Diabetes Mellitus, Type 2 Clinical Trial
Official title:
Beta Cell Relieving and Cardiovascular Protective Effects of LANTUS Treatment in Type 2 Diabetes Patients - Investigation on Postprandial Excursions of Proinsulin and PAI-1 Levels
The purpose of this phase IV clinical trial is to investigate the effect of Insulin glargine + metformin treatment vs. sulfonylurea + metformin treatment vs. DPP-4 + metformin treatment vs. healthy volunteers on ß-cell function after the uptake of a standardized meal.
Type 2 diabetes mellitus is a progressive disease characterised by a steady loss of beta
cell function and an increase in the proinsulin/insulin ratio. During the recent years
intact proinsulin has been the topic of interest in numerous preclinical and clinical
studies in patients with type 2 diabetes mellitus. Intact proinsulin was confirmed as a
marker of functional beta cell failure and as a predictor of increased beta cell loss due to
apoptosis and/or diminished neogenesis.
A number of population based studies showed that intact proinsulin is a strong predictor of
coronary heart disease in diabetic, and in non-diabetic patients. In a clinical trial
investigating human proinsulin as a therapeutic approach for the treatment of diabetes
mellitus an eight fold increase in CVD was found during treatment with human proinsulin
compared to human regular insulin, indicating a thrombo-embolic potential of intact
proinsulin. In a recent investigation an association could be confirmed between increased
proinsulin plasma concentrations and the severity of angiographical characterised CHD.

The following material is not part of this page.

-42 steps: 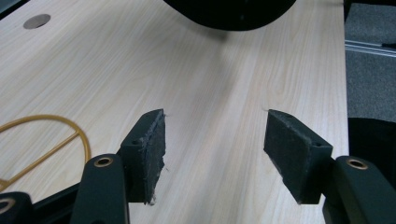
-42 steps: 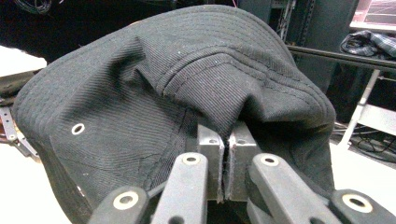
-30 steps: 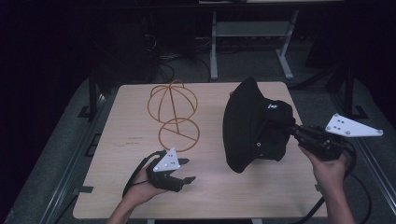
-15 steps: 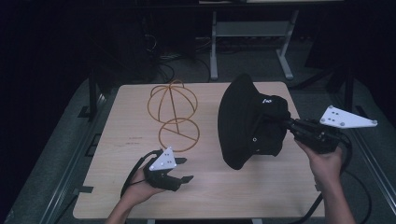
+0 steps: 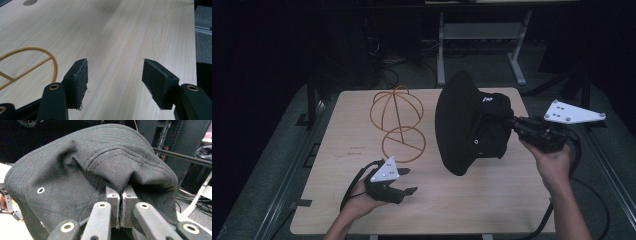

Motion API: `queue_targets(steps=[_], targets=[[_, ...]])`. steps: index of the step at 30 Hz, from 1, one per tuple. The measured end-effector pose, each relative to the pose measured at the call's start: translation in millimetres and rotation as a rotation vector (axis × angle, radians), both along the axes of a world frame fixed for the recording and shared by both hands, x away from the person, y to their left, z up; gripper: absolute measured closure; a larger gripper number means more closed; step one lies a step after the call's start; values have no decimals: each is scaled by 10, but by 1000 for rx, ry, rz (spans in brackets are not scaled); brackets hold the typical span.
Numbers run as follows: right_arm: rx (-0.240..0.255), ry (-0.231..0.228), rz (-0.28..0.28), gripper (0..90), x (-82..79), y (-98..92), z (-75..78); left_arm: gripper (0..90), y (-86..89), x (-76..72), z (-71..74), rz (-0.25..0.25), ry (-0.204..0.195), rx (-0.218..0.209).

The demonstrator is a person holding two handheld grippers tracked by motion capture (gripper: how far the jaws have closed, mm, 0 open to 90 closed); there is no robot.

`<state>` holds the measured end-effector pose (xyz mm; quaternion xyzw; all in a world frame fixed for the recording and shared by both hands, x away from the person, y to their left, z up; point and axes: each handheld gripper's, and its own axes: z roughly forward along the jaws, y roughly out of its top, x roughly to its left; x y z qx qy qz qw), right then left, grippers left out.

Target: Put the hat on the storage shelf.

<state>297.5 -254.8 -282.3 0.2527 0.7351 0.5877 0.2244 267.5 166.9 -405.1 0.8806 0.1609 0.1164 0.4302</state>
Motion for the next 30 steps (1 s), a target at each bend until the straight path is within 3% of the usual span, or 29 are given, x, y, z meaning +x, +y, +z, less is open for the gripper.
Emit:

Even the exact mechanism how proinsulin is involved in the pathogenesis of atherosclerosis
is not completely recognized, it was already shown that PAI-1 activity increases after
proinsulin administration in vitro, and there is increasing evidence that the atherogenic
effects of proinsulin might be linked to increasing plasminogen activator inhibitor-1
(PAI-1) levels with subsequent inhibition of fibrinolysis and an augmented thrombogenic
potency.
Treatment with sulfonylurea increases intact proinsulin secretion, and in a couple of
studies, sulfonylurea treatment was found to be associated with an increased cardiovascular
risk. In contrast, several studies have shown that after the introduction of insulin
treatment in type 2 diabetic patients intact proinsulin levels and plasma PAI 1 levels
decline, indicating not only beta cell protection, but also antiatherogenic properties of
insulin. In a recent study, we have shown that treatment with basal insulin in combination
with metformin effectively reduces intact proinsulin levels, and that insulin glargine is
superior to NPH insulin in controlling postprandial release of intact proinsulin over an
entire day.
Recently a new therapeutic concept using DPP IV inhibitors in combination with metformin has
been introduced in the treatment of type 2 diabetic patients. There is some evidence that,
in the beta cell, DPP IV Inhibitors might improve the conversion of intact Proinsulin into
Insulin and C-peptide and thereby reduce circulating intact proinsulin levels. Since the
number of type 2 diabetic patients treated with DPP-IV inhibitors is steadily increasing,
there is a need to generate more data on the postprandial release of intact proinsulin in
patients treated with DPP-IV inhibitors compared to Insulin or sulfonylurea treatment.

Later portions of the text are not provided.